When a person commits suicide, is it merely the final event of the victim’s life, or is it actually the first event in the remainder of the lives of those they left behind? The act of ending one’s life is never just a singular choice, but the result of numerous choices that doesn’t leave just one victim in its wake. And what does happen to someone who sees all of these choices and actions and realizes that there may actually be something more insidious in the act of suicide than one may imagine.
In her latest novel from CLASH Books, Charlene Elsby follows an unnamed narrator in the wake of her boyfriend’s suicide. The narrator of Psychros has to deal with the aftermath of their lover’s death, but it’s in the moments she has been left alone that her mind begins to go to new places, and she begins to do things she previously kept in the back of her mind. Elsby, a philosophy doctor, weaves this tale of loss and grief with existential dread and the slow breakdown of its protagonist, bringing her to new and deadly heights.
The descent we follow is one that begins like other tales of bereavement, following the narrator as she attends her lover’s funeral and deals with interactions from those who know her. However, the departure in Psychros is that Elsby’s protagonist tunes out virtually everyone around her, even her sense of self. We know virtually nothing about this character and the life she lived except for what she allows us to know and who she allows to enter her sphere. Even her dead boyfriend becomes an enigmatic “he” or “him,” blurring him with the male characters she does deign worthy of names and recognition.
Most of the narrator’s interactions with those around her are based on how she viewed them in relation to her former boyfriend, and even then, she breaks them down further based on the limited depth she gives them. Jeff, the person she hooks up with following the funeral, is characterized as “tall,” and it’s not until they’re at her home that she allows him to be more, primarily when she undresses him further and takes in his body during intercourse. Men who later enter the story are looked at primarily on the moment she sees them, and some are degraded further the longer she spends with them to the point that their names almost feel as arbitrary as characteristics like “tall.”
It’s as the story progresses that Psychros begins to reveal itself as a psychological horror story. Here, the terror is that the narrator has been confronted with a shocking presentation of death (having discovered her boyfriend’s body) and now has begun to see how minimal the difference between life and death is. Much like Descartes’ wax candle, the people around her may change their form, whether it be by the passage of time and the encroach of death, but she could easily wrestle control of that phenomenon much like her boyfriend did.
The narrator of Psychros’ reaction to the death of her boyfriend is fairly nihilistic, but the fascination comes from how this develops in the novel’s short tale. Hooking up with her boyfriend’s friend after the funeral is minor compared to when she gives strangers oral sex in a Starbucks bathroom and to when she progresses to bringing blood into the bedroom. Even then, how culpable in all of this is left for us to interpret. She at times wonders if this is an effect of her boyfriend’s death, as if his act of self-violence has cursed her to bring violence to others. Perhaps her constant thinking the phrase “fuck him” is more than just her cursing the man before her. Maybe all men around her are now her dead lover. Or maybe “him” has evolved into some nebulous force she has to destroy. And even then, does that mean she’s willingly making this choice because, like her boyfriend, she too longs to wrestle control over life and death away from nature?

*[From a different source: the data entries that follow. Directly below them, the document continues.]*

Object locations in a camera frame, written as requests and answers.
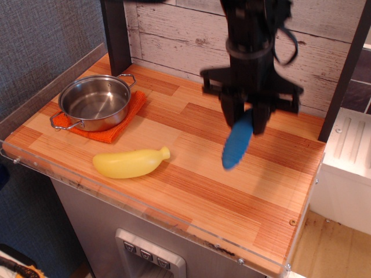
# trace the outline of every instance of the wood plank wall
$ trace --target wood plank wall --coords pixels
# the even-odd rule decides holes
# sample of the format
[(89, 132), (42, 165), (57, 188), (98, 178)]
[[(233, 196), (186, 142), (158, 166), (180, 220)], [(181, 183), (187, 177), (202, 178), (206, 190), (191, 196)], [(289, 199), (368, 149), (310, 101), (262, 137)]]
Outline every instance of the wood plank wall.
[[(299, 42), (299, 56), (284, 77), (304, 87), (301, 111), (325, 117), (343, 69), (365, 0), (297, 0), (286, 25)], [(219, 0), (125, 3), (133, 63), (202, 82), (203, 68), (229, 65), (227, 20)], [(287, 59), (294, 46), (277, 34), (276, 50)]]

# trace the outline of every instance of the orange towel
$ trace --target orange towel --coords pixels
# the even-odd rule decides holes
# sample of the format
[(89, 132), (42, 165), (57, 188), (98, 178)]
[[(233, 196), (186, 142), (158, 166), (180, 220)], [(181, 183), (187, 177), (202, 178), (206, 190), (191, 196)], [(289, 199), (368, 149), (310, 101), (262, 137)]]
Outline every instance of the orange towel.
[[(138, 113), (138, 111), (146, 102), (146, 100), (147, 100), (146, 95), (143, 92), (137, 91), (135, 93), (132, 93), (129, 103), (129, 111), (126, 118), (121, 123), (114, 126), (112, 129), (108, 129), (105, 131), (84, 131), (77, 129), (76, 127), (73, 127), (69, 131), (96, 141), (112, 143), (120, 135), (120, 133), (128, 126), (128, 124)], [(71, 125), (71, 122), (65, 116), (65, 114), (60, 114), (59, 116), (54, 118), (54, 124), (56, 126), (67, 127)]]

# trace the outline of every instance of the stainless steel pot
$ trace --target stainless steel pot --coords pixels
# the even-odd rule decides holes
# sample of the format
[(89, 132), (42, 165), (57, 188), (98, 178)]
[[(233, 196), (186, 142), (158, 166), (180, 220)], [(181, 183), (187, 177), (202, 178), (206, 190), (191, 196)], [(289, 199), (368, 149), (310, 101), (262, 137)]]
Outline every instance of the stainless steel pot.
[[(118, 78), (120, 76), (131, 76), (134, 82), (129, 86)], [(120, 74), (118, 77), (92, 75), (69, 84), (59, 95), (61, 112), (50, 118), (52, 127), (104, 131), (121, 123), (128, 114), (130, 88), (136, 80), (132, 74)], [(54, 125), (53, 119), (61, 113), (70, 119), (71, 126)]]

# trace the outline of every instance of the blue object
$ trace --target blue object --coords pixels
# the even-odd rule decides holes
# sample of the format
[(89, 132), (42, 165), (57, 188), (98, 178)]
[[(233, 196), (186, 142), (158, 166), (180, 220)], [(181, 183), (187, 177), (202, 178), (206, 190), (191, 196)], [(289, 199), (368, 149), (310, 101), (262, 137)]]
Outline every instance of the blue object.
[(0, 164), (0, 190), (9, 181), (9, 172), (3, 164)]
[(221, 161), (227, 170), (235, 167), (248, 149), (253, 134), (252, 109), (246, 110), (243, 116), (235, 122), (227, 141), (225, 142)]

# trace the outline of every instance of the toy banana
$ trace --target toy banana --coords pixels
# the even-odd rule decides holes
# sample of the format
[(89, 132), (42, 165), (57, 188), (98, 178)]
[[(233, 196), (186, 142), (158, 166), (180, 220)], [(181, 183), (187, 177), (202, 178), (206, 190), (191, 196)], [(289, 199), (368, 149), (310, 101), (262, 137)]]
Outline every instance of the toy banana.
[(170, 150), (163, 147), (139, 149), (131, 152), (100, 153), (93, 157), (97, 171), (109, 178), (134, 178), (155, 170), (161, 161), (170, 158)]

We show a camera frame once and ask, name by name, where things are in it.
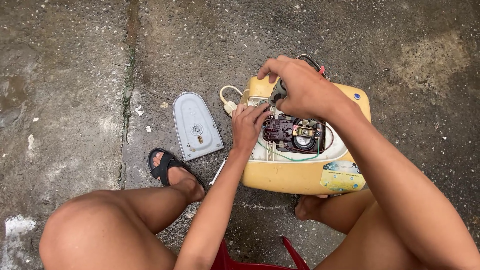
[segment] left hand
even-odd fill
[[[236,149],[241,153],[248,154],[248,156],[252,154],[265,119],[272,114],[270,110],[264,112],[268,106],[268,103],[257,108],[239,104],[237,109],[232,112],[232,150]]]

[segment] knee
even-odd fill
[[[74,198],[58,208],[47,220],[40,239],[40,257],[45,265],[60,251],[83,246],[124,215],[112,191],[95,191]]]

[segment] foot
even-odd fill
[[[158,153],[156,157],[153,158],[153,165],[155,167],[160,164],[163,155],[164,153]],[[185,168],[172,167],[168,169],[167,177],[170,186],[186,192],[187,197],[192,199],[192,202],[198,202],[204,199],[204,188],[198,183],[195,176],[189,173]]]
[[[313,195],[302,195],[300,201],[295,207],[295,216],[301,221],[311,220],[312,214],[317,211],[326,198],[319,198]]]

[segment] gray metal cover plate
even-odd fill
[[[173,119],[185,161],[223,149],[212,114],[198,94],[180,94],[173,102]]]

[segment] white power cord
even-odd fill
[[[220,96],[220,100],[223,102],[223,108],[225,109],[225,111],[228,113],[228,115],[230,115],[230,117],[232,117],[232,112],[233,110],[236,110],[237,109],[237,105],[229,100],[227,101],[224,97],[223,97],[223,90],[227,89],[227,88],[232,88],[234,89],[235,91],[237,91],[240,96],[243,96],[242,92],[240,90],[238,90],[238,88],[236,88],[235,86],[224,86],[222,87],[222,89],[220,89],[220,92],[218,93],[218,95]]]

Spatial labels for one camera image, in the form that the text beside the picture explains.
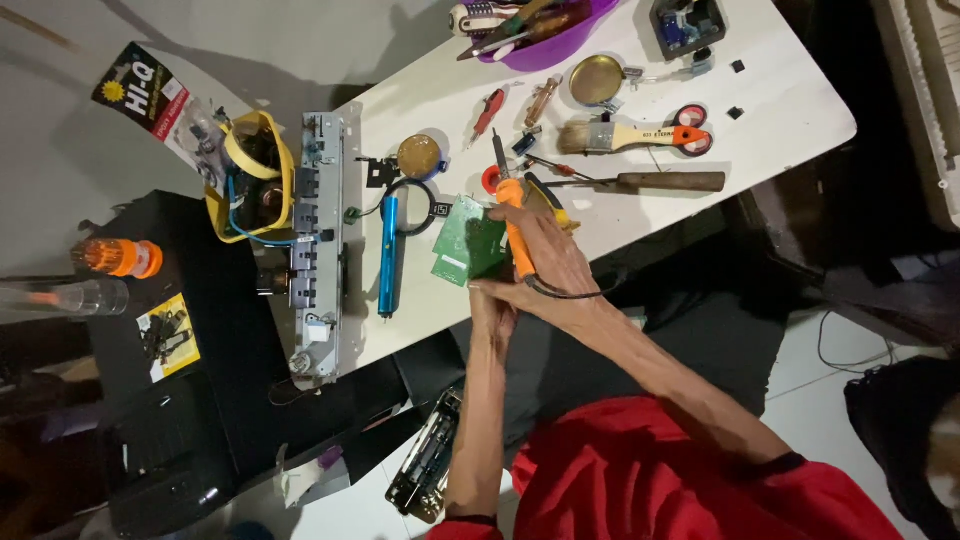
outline person's left hand
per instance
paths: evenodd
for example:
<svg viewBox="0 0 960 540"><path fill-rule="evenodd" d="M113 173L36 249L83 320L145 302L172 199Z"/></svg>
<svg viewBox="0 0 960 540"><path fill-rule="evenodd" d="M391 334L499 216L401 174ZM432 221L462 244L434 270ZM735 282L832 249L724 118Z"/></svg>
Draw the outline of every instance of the person's left hand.
<svg viewBox="0 0 960 540"><path fill-rule="evenodd" d="M473 339L490 340L499 353L506 354L510 336L516 328L516 308L480 289L472 288L470 315L473 317Z"/></svg>

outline person's right hand
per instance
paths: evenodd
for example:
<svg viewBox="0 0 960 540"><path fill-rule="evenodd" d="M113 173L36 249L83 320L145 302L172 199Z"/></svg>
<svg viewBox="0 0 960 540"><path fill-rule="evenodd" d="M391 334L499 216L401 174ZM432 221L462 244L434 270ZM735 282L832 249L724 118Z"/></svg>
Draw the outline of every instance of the person's right hand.
<svg viewBox="0 0 960 540"><path fill-rule="evenodd" d="M587 258L577 248L573 237L560 228L553 214L541 215L529 210L501 205L490 211L490 218L507 220L516 225L526 240L530 259L540 276L541 286L566 294L597 292ZM476 280L470 287L479 288L494 298L517 309L538 316L560 330L577 336L597 315L597 308L607 301L603 297L585 300L558 300L544 296L523 282Z"/></svg>

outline white table
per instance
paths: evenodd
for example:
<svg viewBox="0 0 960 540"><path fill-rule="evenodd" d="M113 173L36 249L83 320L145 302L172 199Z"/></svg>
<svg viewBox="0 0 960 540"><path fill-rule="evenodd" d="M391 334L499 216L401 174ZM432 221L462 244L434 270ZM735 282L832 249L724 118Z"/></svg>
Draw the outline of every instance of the white table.
<svg viewBox="0 0 960 540"><path fill-rule="evenodd" d="M571 69L582 59L607 53L627 65L645 68L649 75L684 66L682 61L663 62L650 28L651 2L622 0L594 28L577 54L545 71L527 74L499 63L457 62L455 58L468 47L468 41L452 38L341 108L352 132L346 145L347 206L371 208L383 191L365 188L365 166L352 162L353 157L384 158L394 153L404 138L424 130L437 139L450 160L449 170L431 183L435 192L472 194L478 200L491 201L480 184L481 173L495 162L491 130L465 151L481 102L499 87L525 83L509 87L504 107L491 123L509 146L518 139L534 86L554 74L563 74L564 84L540 122L543 134L534 154L569 164L593 178L656 170L647 150L590 158L561 158L556 150L557 132L563 123L592 114L573 102L566 85ZM659 148L653 155L664 169L724 170L728 173L726 188L711 194L645 190L639 196L578 187L555 190L571 217L583 223L574 237L588 258L599 258L709 208L823 154L856 133L847 106L769 0L723 2L723 8L729 30L712 47L714 69L693 80L643 85L636 92L624 86L618 98L626 104L614 119L660 126L683 105L705 105L706 129L714 136L708 154L692 160L674 149ZM737 60L746 66L738 74L730 67ZM745 114L733 120L726 115L732 107L740 107ZM507 154L513 156L509 148ZM542 167L534 170L542 180L556 180ZM425 233L406 240L399 307L386 323L377 315L380 217L375 213L347 228L350 268L342 373L469 318L467 290L430 274L436 260L433 244L441 226L438 220Z"/></svg>

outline white floor
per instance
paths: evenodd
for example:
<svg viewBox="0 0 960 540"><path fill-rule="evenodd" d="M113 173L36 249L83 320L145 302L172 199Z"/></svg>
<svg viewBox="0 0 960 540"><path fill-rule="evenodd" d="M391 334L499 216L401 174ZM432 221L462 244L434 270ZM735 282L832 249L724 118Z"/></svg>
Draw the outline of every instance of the white floor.
<svg viewBox="0 0 960 540"><path fill-rule="evenodd" d="M807 459L830 463L849 474L886 513L904 538L922 539L920 530L897 512L879 467L847 420L843 388L858 375L829 368L817 357L823 317L823 312L819 312L798 314L791 319L770 379L763 421ZM897 347L894 356L905 359L916 353L913 348ZM824 326L823 356L833 363L872 360L854 368L858 371L889 361L881 337L835 314L828 317ZM233 519L256 519L270 528L277 540L397 540L423 536L430 529L429 525L416 518L399 516L384 500L387 486L412 444L413 441L409 441L357 485L309 504L299 516L296 510L240 504ZM247 493L242 499L251 496L262 495ZM504 472L498 517L508 539L513 537L517 504L509 475Z"/></svg>

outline hand
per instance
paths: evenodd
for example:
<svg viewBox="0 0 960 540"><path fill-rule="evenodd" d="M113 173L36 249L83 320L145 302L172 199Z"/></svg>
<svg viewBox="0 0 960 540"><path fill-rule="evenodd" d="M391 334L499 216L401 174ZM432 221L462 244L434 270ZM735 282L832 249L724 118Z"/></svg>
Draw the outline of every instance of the hand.
<svg viewBox="0 0 960 540"><path fill-rule="evenodd" d="M516 328L516 308L478 288L472 288L470 316L473 317L472 340L489 341L502 356L506 355L510 336Z"/></svg>
<svg viewBox="0 0 960 540"><path fill-rule="evenodd" d="M572 236L560 228L552 214L540 215L529 210L501 205L490 212L490 218L510 221L520 228L530 258L533 260L545 288L567 294L597 292L600 287L593 280L587 258L577 248ZM471 289L482 291L509 303L517 309L538 316L574 337L597 315L598 307L606 303L602 297L585 300L558 300L544 296L525 283L477 280Z"/></svg>

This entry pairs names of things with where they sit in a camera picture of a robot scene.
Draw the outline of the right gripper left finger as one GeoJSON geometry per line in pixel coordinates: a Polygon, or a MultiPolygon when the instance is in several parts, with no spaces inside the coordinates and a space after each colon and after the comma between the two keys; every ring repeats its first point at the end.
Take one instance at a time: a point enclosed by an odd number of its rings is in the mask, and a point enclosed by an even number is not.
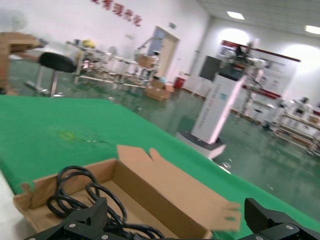
{"type": "Polygon", "coordinates": [[[107,199],[99,198],[91,207],[75,210],[60,224],[36,233],[28,240],[119,240],[113,233],[105,232],[107,199]]]}

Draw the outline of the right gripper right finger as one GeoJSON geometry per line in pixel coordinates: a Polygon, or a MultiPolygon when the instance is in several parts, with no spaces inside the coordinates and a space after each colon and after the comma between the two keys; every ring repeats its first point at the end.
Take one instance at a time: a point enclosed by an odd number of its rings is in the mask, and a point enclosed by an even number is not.
{"type": "Polygon", "coordinates": [[[319,232],[284,212],[264,208],[254,198],[244,201],[244,219],[252,234],[240,240],[320,240],[319,232]]]}

Psychros is a haunting escalation of grief and trauma. The tale is terrifying because not only does it seem entirely plausible, but it’s worrying to think that this could also be a potential option for those dealing with this kind of loss. Psychros and Elsby look at what happens when one becomes unchained from morality as a response to an action they can’t fully understand. It’s a tale where just uttering “fuck him” can be both a calming action or one that precedes violence, and it makes you worried about who could become the person who chooses the latter.
Psychros, by Charlene Elsby. New York, NY: CLASH Books, October 2021. 140 pages. $14.95, paper.
Alex Carrigan (@carriganak) is an editor, writer, and critic from Virginia. He has had fiction, poetry, and literary reviews published in Quail Bell Magazine, Lambda Literary Review, Empty Mirror, Gertrude Press, Quarterly West, Whale Road Review, Stories About Penises (Guts Publishing, 2019), Closet Cases: Queers on What We Wear (Et Alia Press, 2020), ImageOutWrite Vol. 9, and Last Day, First Day Vol. 2. He is also the co-editor of Please Welcome to the Stage…: A Drag Literary Anthology with House of Lobsters Literary.